EXERCISE REQUIREMENTS » Line by line, copy out the data below exactly.

Start of DATA

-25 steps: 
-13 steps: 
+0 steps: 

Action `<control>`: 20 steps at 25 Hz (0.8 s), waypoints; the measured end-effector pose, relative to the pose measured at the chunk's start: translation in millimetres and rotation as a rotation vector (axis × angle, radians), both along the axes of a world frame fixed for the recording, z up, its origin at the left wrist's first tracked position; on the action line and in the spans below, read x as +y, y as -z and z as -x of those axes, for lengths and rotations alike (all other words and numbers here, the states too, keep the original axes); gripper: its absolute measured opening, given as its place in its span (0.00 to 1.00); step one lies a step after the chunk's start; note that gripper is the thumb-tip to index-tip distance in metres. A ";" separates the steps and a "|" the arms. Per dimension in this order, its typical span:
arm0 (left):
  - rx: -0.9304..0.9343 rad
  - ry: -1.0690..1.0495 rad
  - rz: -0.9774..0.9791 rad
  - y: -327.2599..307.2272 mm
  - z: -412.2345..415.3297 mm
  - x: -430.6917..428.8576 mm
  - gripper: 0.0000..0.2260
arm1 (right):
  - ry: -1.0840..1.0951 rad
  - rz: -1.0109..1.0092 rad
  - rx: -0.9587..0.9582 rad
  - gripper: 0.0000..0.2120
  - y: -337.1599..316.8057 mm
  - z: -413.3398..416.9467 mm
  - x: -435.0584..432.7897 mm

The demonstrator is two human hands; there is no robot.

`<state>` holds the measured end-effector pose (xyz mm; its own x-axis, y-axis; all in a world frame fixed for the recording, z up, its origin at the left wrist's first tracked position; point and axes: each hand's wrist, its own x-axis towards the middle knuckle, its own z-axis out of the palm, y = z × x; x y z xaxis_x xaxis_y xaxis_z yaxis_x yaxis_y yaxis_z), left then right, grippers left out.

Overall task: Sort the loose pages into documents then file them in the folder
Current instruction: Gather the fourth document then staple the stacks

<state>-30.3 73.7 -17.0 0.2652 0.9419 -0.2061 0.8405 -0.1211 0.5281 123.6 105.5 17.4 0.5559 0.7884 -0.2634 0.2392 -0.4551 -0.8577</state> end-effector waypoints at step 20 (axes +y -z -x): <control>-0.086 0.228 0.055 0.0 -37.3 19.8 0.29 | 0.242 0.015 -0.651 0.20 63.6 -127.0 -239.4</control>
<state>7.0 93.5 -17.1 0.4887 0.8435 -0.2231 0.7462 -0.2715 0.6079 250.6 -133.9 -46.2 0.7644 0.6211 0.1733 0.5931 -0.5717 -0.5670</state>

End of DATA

RESULT »
-25 steps: 
-13 steps: 
+0 steps: 

Action `<control>`: 20 steps at 25 Hz (0.8 s), waypoints; the measured end-effector pose, relative to the pose measured at the chunk's start: translation in millimetres and rotation as a rotation vector (axis × angle, radians), both along the axes of a world frame fixed for the recording, z up, its origin at the left wrist's first tracked position; on the action line and in the spans below, read x as +y, y as -z and z as -x of those axes, for lengths and rotations alike (all other words and numbers here, the states too, keep the original axes); gripper: its absolute measured opening, given as its place in its span (0.00 to 1.00); step one lies a step after the chunk's start; note that gripper is the thumb-tip to index-tip distance in metres. A ";" separates the steps and a "|" the arms. Per dimension in this order, its typical span:
arm0 (left):
  - rx: -0.9304..0.9343 rad
  - ry: -1.0690..1.0495 rad
  - rz: -0.9774..0.9791 rad
  - y: -327.2599..307.2272 mm
  - z: -412.2345..415.3297 mm
  - x: -430.6917..428.8576 mm
  - gripper: 0.0000..0.2260
arm1 (right):
  - ry: -1.0840..1.0951 rad
  - rz: -1.0109..1.0092 rad
  - rx: -0.9587..0.9582 rad
  - gripper: 0.0000..0.2120
  - y: -337.1599..316.8057 mm
  - z: -413.3398..416.9467 mm
  - x: -435.0584..432.7897 mm

The demonstrator is two human hands; there is no robot.

`<state>` holds the measured end-effector pose (xyz mm; its own x-axis, y-axis; all in a world frame fixed for the recording, z up, its origin at the left wrist's first tracked position; point and axes: each hand's wrist, its own x-axis towards the middle knuckle, its own z-axis out of the palm, y = z × x; x y z xaxis_x xaxis_y xaxis_z yaxis_x yaxis_y yaxis_z), left then right, grippers left out.

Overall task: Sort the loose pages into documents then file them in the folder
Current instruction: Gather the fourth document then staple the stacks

<state>-30.3 73.7 -17.0 0.2652 0.9419 -0.2061 0.8405 -0.1211 0.5281 123.6 105.5 17.4 0.5559 0.7884 -0.2634 0.2392 -0.4551 -0.8577</state> end-effector waypoints at step 20 (axes +y -z -x): <control>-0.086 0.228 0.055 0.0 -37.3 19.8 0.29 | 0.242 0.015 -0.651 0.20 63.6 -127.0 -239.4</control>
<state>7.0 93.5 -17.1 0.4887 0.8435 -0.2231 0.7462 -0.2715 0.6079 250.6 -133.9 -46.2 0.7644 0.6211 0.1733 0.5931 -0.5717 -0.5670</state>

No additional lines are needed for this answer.